Je viens de recevoir ta lettre datée du 5 juin, alors tu vois elles ne mettent pas plus de temps qu’en Corse. Je vois que vous êtes toujours en bonne santé et que chacun turbine de son côté pendant que moi ici je fais l’imbécile et le fainéant. Ma santé est toujours excellente et sommes toujours au repos.

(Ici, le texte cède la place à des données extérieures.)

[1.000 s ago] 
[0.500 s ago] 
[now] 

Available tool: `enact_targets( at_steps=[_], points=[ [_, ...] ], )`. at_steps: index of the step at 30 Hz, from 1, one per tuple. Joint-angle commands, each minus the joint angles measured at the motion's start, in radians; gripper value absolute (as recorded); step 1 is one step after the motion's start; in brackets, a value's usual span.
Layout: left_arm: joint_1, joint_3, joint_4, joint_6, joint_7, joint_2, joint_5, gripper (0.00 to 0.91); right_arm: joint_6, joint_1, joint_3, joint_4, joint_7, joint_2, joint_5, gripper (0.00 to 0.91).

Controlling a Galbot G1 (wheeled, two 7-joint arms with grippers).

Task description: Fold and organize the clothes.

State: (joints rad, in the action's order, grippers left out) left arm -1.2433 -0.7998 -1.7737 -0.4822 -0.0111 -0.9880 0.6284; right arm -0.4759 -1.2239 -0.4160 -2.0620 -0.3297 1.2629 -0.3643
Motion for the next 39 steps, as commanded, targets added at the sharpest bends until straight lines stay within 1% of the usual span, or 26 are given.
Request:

Tu me dis qu’il pleut souvent et pourtant depuis que je suis parti de Marseille, je n’ai pas vu tomber une goutte, ça commence même à être sec ici, alors tu vois que ce n’est pas le même temps. Mais il fait une chaleur comme en été. Seulement, on est tellement fainéant qu’on craint le chaud pire que les chiens.
Tu me dis que lorsque je serai en première ligne, il faudra bien me ménager, mais ça tu peux croire que je le sais faire et puis en première ligne, on n’est pas moins exposé qu’en deux ou troisième ligne, car les boches ne nous lancent pas d’obus et c’est déjà quelque chose de n’avoir pas d’obus de leur part. Ca ne m’a pas effrayé du tout, pourvu qu’ils ne tombent pas trop près. On en fait pas cas, ici les obus tombent près et loin, ça nous fait cacher mais tu peux croire qu’on ne s’en fait pas pour ça.
Hier, je suis allé à la messe et aux Vêpres et chaque soir, je vais au mois du Sacré-Cœur. Regarde le brave petit chasseur que je fais.
Les cerises ne vont pas tarder à changer non plus ici. Seulement, il n’y en a pas beaucoup. Tu m’as parlé que tu faisais les XX avec tes lapins, alors si toutefois tu avais une pièce de 20 ou 30 francs de reste ou davantage, ça n’y fait rien plus. Il y en a mieux, ça vaut, tu pourrais les envoyer, car à présent qu’il fait chaud, on a soif. Ici, l’eau n’est pas bonne et le vin nous le payons 14 sous le litre. Alors tu comprends, on en boit quelques uns de temps en temps, alors je compte sur toi pour recevoir un mandat car je n’en ai guère plus, ou du moins, je n’attends pas le dernier moment.

Je ne t’en dis pas davantage car mon papier comme tu le vois se remplit. Surtout ne vous en faites pas pour moi, car crois-le je ne m’en fais pas du tout. Ton petit Riri qui pense à vous. Le bonjour à Rémy et Ferdinand.

PS : Je n’ai pas attendu jusqu’à présent pour donner mon adresse à vos commandes. Jean Mairin.